How do you implement a priority queue? There are many ways to do this, but using the heap is the most straightforward and efficient way to do it. Because the heap and the priority queue are very similar. A heap can be thought of as a priority queue. Inserting an element into the priority queue is equivalent to inserting an element into the heap; Fetching the highest priority element from the priority queue is equivalent to fetching the top element of the heap. Consider the following application scenario.
Suppose we have 100 small files, each of which is 100MB in size. Each file stores an ordered string. We want to merge these small files into one large, ordered file. This is where the priority queue comes in. We’re going to take one string from each of the 100 small files, and then we’re going to create the little top heap, and the element at the top of the heap, which is the first element of the priority queue, is the smallest string. We put the string in a large file and remove it from the heap. Then it takes the next string from the small file and puts it into the heap. By repeating this process, you can place the data of 100 small files into the large file in turn.
2. Use heap to find topK
We can abstract the problem of finding topk into two classes. One is for static data sets, which means the data set is predetermined and never changes. The other is for dynamic data sets, that is, the data set is uncertain in advance, and data is added to the set dynamically. For a static data set, how do I find the first K pieces of data in an array of n pieces? We can maintain a small top heap of size K, traverse the array sequentially, fetching data from the array and comparing it to the top elements of the heap. If it is larger than the top element, we remove the top element and insert it into the heap; If it’s smaller than the top of the heap, we don’t do anything, we just keep going through the array. So once we’ve traversed all the data in the array, the data in the heap is going to be the top K. TopK is obtained based on dynamic data, that is, real-time topK. How do you understand that? Let me give you an example. There are two operations in a data set, one is to add data, and the other is to ask the current first K big data. If we recalculate based on the current data every time we ask for the previous k big data, then the time complexity is O(nlogN), where n represents the size of the current data.

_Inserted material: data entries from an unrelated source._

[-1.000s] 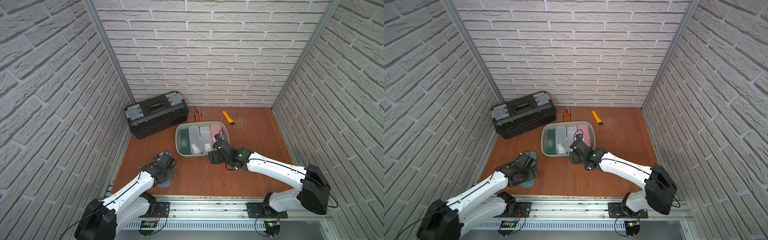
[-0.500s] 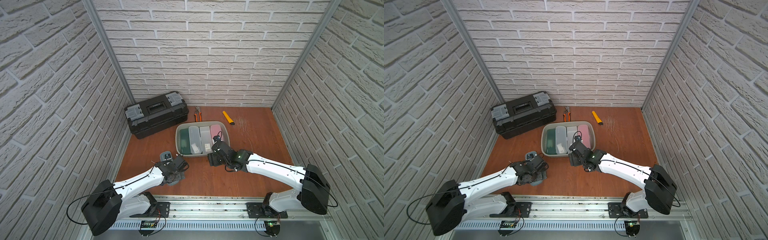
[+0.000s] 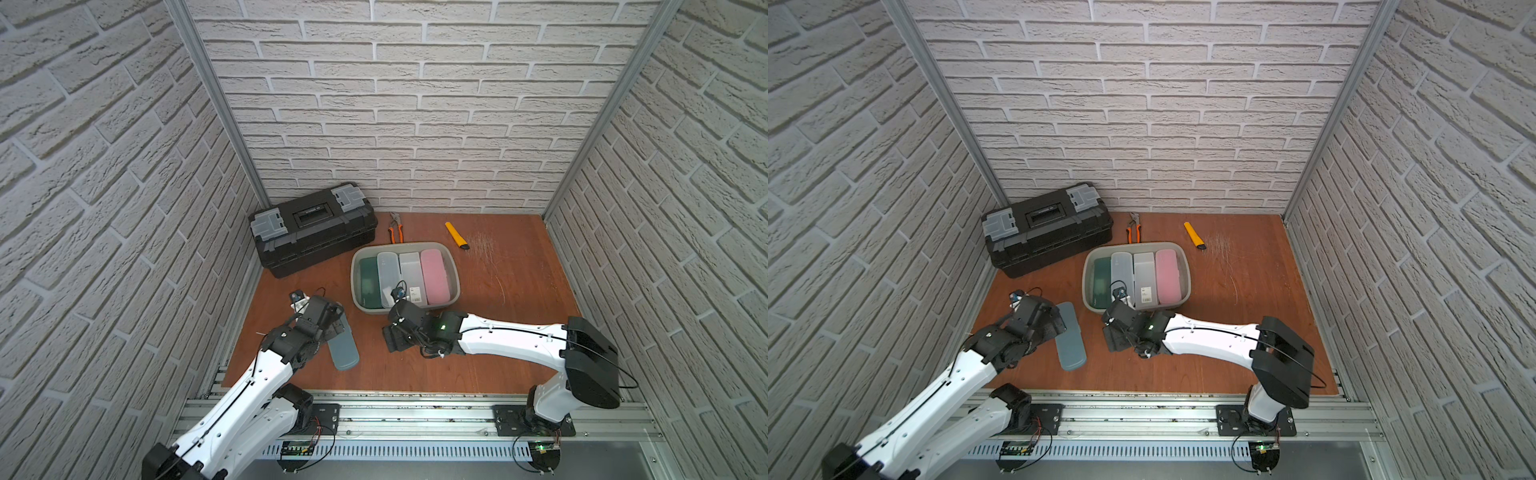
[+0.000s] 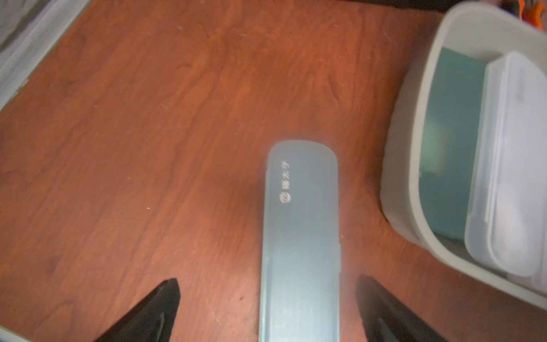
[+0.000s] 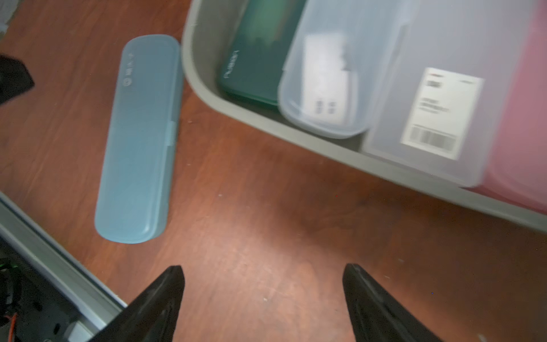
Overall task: Put the pencil case into the storage box
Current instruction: Move the pencil case to the center of the board, then pick up the pencil case from the center of the board.
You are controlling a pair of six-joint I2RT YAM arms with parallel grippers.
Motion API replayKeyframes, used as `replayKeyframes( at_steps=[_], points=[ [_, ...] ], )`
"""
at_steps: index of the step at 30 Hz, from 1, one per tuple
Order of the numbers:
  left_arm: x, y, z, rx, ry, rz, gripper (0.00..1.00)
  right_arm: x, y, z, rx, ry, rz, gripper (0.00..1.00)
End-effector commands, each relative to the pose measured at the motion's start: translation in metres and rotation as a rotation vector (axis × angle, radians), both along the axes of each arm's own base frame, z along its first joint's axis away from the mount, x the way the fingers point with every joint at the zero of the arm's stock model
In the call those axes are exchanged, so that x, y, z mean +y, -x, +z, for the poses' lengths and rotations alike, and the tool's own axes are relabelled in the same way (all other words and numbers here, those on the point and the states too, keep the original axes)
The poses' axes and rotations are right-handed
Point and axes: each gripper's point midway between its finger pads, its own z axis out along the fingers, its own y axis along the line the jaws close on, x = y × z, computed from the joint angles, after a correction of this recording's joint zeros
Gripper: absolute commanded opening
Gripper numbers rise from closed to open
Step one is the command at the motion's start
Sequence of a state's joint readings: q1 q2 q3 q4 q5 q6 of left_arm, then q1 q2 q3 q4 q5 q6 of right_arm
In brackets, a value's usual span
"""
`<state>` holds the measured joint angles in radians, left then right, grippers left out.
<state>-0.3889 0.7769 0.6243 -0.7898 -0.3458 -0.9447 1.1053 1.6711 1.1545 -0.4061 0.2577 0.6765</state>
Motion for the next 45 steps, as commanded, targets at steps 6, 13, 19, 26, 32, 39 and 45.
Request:
replayKeyframes(
  at_steps=[6, 13, 19, 26, 32, 39, 45],
  points=[
    [0.018, -0.032, 0.044, -0.023, 0.031, -0.069, 0.98, 0.061, 0.016, -0.009, 0.023, 0.015, 0.014, 0.89],
    [0.048, -0.065, 0.063, -0.026, 0.120, -0.060, 0.98, 0.094, 0.025, -0.039, 0.068, 0.100, 0.024, 0.90],
    [0.060, -0.071, 0.056, -0.014, 0.080, -0.078, 0.98, 0.117, 0.031, -0.060, 0.111, 0.138, 0.036, 0.90],
    [0.061, -0.070, 0.066, -0.064, 0.073, -0.082, 0.98, 0.137, 0.038, -0.075, 0.141, 0.167, 0.053, 0.91],
    [0.060, -0.069, 0.072, -0.092, 0.064, -0.093, 0.99, 0.133, 0.043, -0.100, 0.171, 0.233, 0.023, 0.90],
    [0.054, -0.072, 0.079, -0.133, 0.076, -0.126, 0.99, 0.127, 0.041, -0.108, 0.161, 0.257, 0.003, 0.82],
    [0.049, -0.071, 0.092, -0.207, 0.072, -0.148, 0.98, 0.127, 0.036, -0.084, 0.103, 0.218, 0.032, 0.62]
  ],
)
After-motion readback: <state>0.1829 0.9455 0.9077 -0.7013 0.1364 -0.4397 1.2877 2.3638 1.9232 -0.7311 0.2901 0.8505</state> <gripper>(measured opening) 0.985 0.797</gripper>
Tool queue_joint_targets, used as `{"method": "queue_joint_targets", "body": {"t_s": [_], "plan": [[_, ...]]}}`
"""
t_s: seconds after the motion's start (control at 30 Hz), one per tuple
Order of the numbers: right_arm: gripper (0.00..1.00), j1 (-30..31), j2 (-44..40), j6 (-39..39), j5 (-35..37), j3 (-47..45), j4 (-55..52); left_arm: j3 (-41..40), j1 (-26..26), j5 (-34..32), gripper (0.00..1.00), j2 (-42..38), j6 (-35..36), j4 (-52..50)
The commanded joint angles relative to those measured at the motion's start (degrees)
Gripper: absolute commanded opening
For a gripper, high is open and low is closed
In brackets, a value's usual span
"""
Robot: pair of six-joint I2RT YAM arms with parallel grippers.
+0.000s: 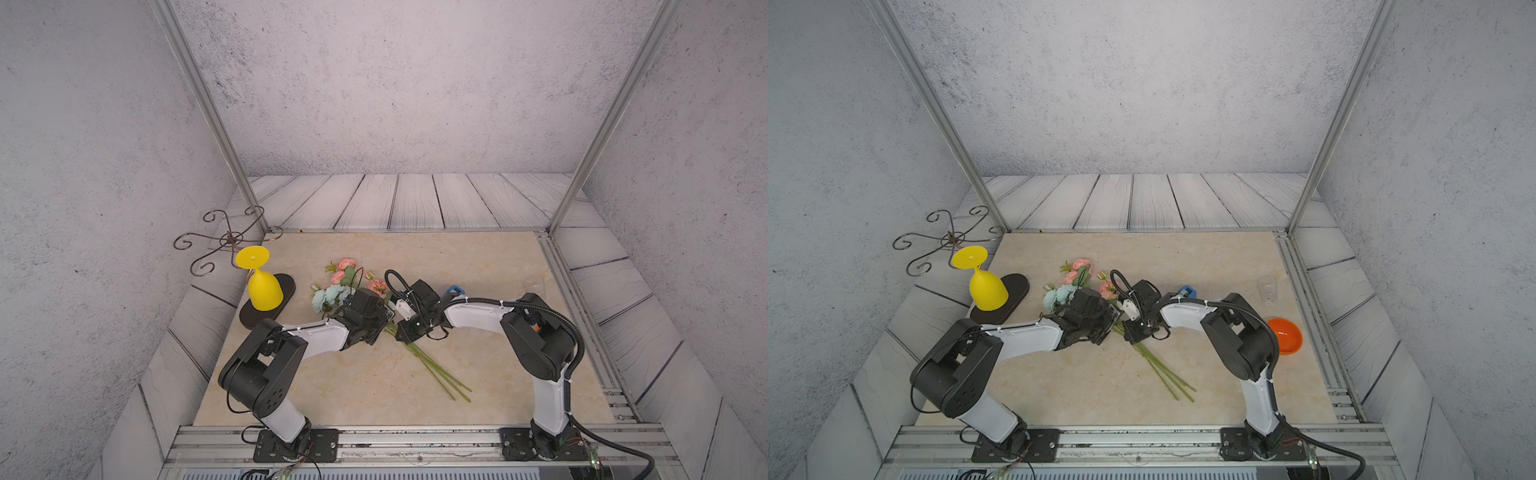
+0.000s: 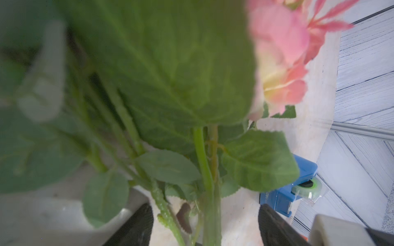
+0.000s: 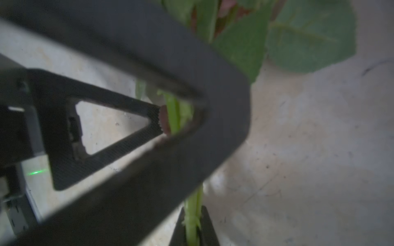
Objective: Wrap bouquets with tape
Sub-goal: Move the flowers to the center of the board.
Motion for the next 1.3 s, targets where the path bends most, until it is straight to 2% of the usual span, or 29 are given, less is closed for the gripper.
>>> {"method": "queue_joint_targets", "body": {"t_s": [0.0, 0.1, 0.13, 0.33, 0.47, 0.5, 0.57, 0.8, 0.9, 1.07, 1.13, 1.27], "plan": [[0.00, 0.0, -1.6, 0.1, -0.7, 1.0, -2.5, 0.0, 0.0, 0.7, 0.77, 0.9, -1.8, -5.9], [0.00, -0.2, -1.3, 0.2, -0.2, 0.3, -1.8, 3.8, 0.2, 1.6, 0.74, 0.6, -0.5, -17.7], [0.00, -0.3, -1.7, 0.0, 0.2, 0.2, -1.5, 4.4, 0.0, 1.7, 0.74, 0.7, -0.6, -19.0], [0.00, 0.6, -3.2, -4.5, 3.2, 0.6, -2.3, 3.3, 0.1, 5.4, 0.70, 4.7, -3.8, -13.3], [0.00, 0.7, -4.4, -6.5, 2.3, 0.1, -2.0, 3.7, -0.4, 4.3, 0.65, 6.0, -2.9, -11.0], [0.00, 0.7, -4.9, -6.4, 1.4, -0.1, -1.7, 4.3, -0.4, 4.2, 0.60, 6.5, -1.6, -10.8], [0.00, 0.6, -5.4, -6.1, 0.0, 0.8, -2.3, 4.9, -0.4, 4.0, 0.65, 7.4, 0.2, -11.1], [0.00, 0.3, -4.1, -6.2, -1.5, 4.6, -4.3, 0.2, -0.6, 3.3, 0.64, 6.8, -0.6, -8.2], [0.00, 0.3, -2.9, -6.1, -1.9, 4.5, -4.4, -1.1, -0.6, 3.7, 0.55, 8.3, -1.6, -3.8], [0.00, 0.0, -2.3, -5.0, -0.3, 0.8, -1.6, 3.8, -0.6, 3.5, 0.30, 10.1, 0.5, -9.7], [0.02, -0.2, -2.5, -5.1, 0.3, 0.1, -1.3, 5.7, -0.5, 3.2, 0.29, 11.2, 1.6, -13.3], [0.14, -0.6, -2.9, -5.5, 0.6, 0.3, -1.9, 7.3, -0.5, 1.5, 0.27, 12.8, 1.3, -19.2]]}}
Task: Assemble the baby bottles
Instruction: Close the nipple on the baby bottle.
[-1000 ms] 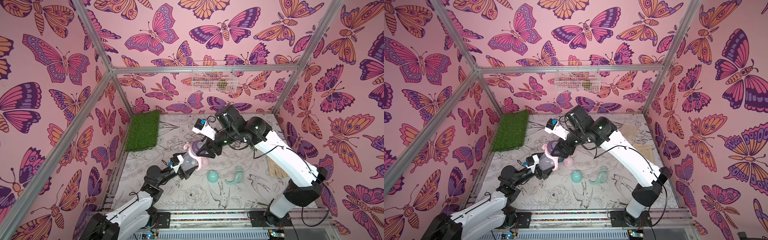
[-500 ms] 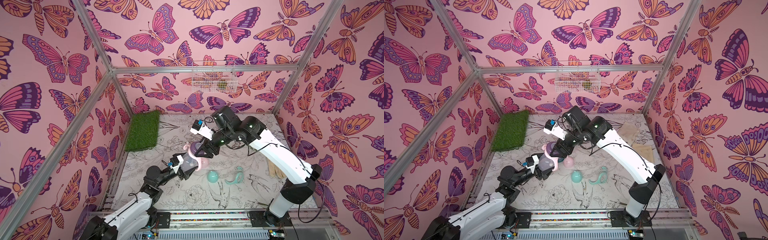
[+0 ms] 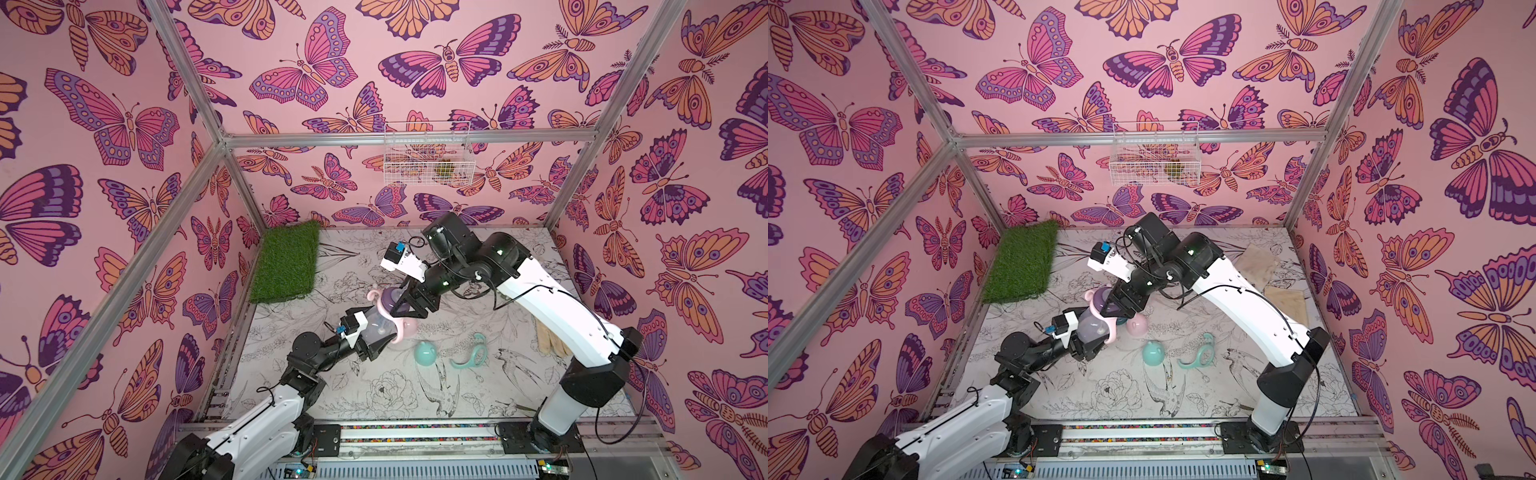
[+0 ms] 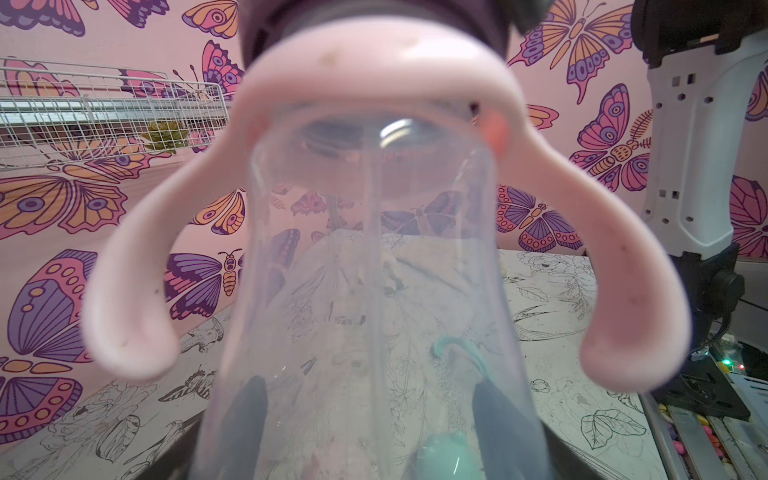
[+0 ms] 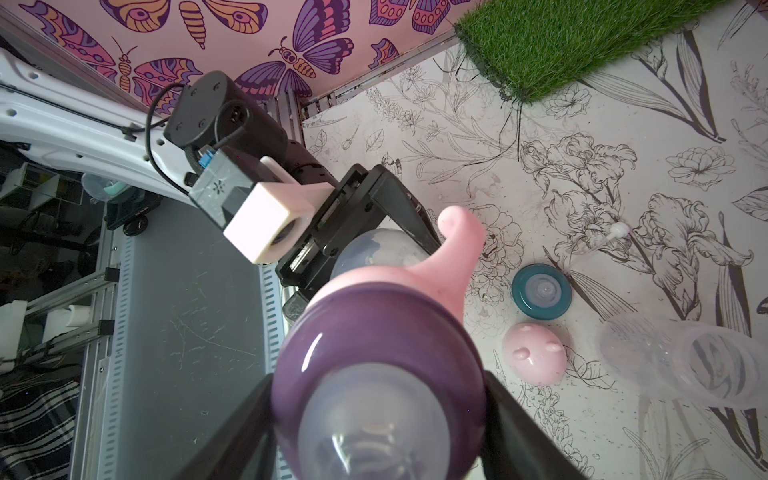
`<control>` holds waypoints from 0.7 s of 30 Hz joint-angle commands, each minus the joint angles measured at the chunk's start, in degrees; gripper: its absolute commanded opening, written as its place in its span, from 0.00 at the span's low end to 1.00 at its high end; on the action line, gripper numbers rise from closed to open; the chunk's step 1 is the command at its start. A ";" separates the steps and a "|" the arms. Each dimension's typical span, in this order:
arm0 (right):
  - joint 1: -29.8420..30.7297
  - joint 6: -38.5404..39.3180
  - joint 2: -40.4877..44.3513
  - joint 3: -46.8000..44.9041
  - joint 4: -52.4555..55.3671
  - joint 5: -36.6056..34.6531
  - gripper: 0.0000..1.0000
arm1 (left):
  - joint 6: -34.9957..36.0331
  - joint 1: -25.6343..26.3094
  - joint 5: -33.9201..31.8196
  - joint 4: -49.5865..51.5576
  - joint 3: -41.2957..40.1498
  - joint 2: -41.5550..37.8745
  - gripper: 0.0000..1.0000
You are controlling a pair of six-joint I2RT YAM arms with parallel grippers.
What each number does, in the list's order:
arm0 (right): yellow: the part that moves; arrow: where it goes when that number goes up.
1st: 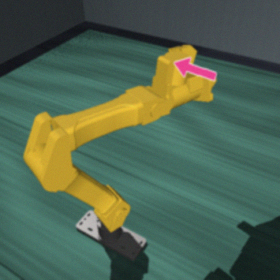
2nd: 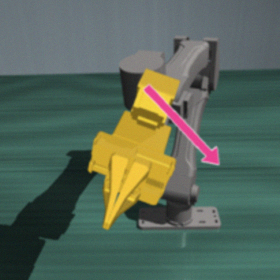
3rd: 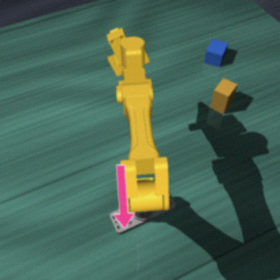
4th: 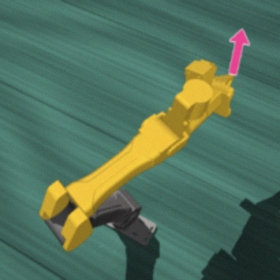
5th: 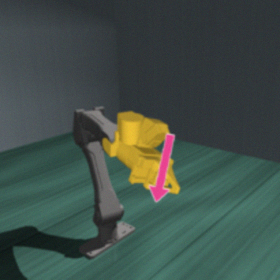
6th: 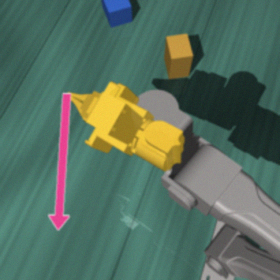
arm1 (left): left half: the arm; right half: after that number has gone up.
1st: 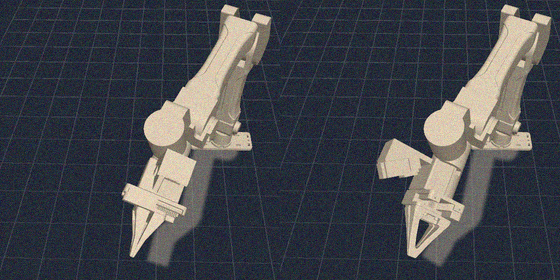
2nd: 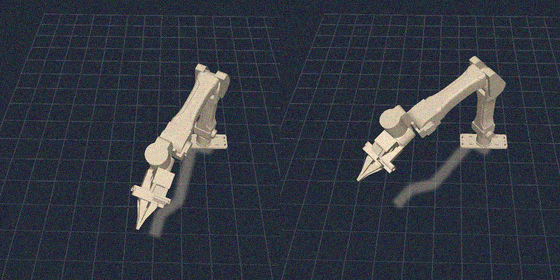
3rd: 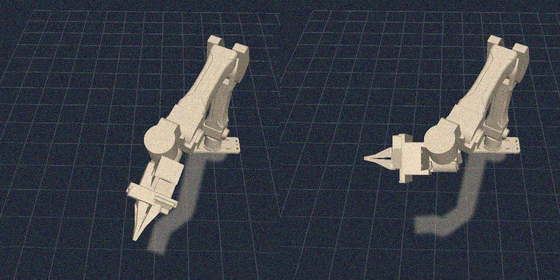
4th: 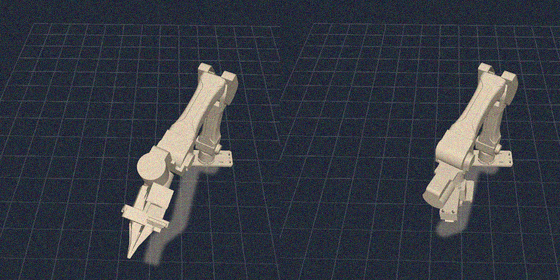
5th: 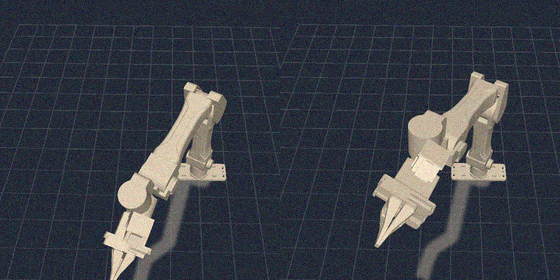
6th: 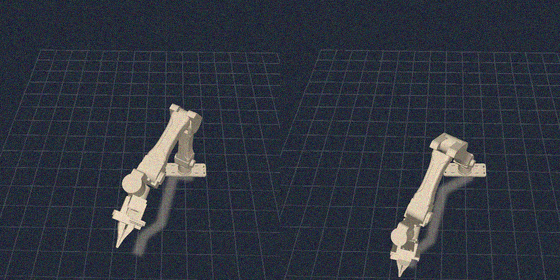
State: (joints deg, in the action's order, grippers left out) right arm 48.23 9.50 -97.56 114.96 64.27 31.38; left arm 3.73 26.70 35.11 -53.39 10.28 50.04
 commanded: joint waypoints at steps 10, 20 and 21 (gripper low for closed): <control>-0.81 2.08 -2.22 0.51 5.26 3.87 0.41 | 4.13 1.18 -1.19 3.23 1.68 -1.98 0.00; -0.83 -2.45 -1.49 -3.24 0.49 5.15 0.40 | 6.03 2.01 -6.31 3.95 1.76 -2.89 0.00; -0.85 -3.49 -1.26 -4.09 -0.67 5.19 0.40 | 6.52 2.13 -8.00 3.94 1.67 -3.16 0.00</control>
State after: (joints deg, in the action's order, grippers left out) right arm 46.92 8.88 -99.00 113.23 64.99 33.76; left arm 8.58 28.21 31.24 -47.05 10.37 48.23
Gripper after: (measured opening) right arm 0.698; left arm 0.786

We can actually maintain a small top heap of size K all the time, and when we have data to add to the collection, we compare it to the top element of the heap. If it is larger than the top element, we remove the top element and insert it into the heap; If it’s smaller than the top of the heap, we don’t do it. This way, whenever we need to query the top K big data, we can immediately return it to it.
More hardcore knowledge, please pay attention to the public number “programmer senior”.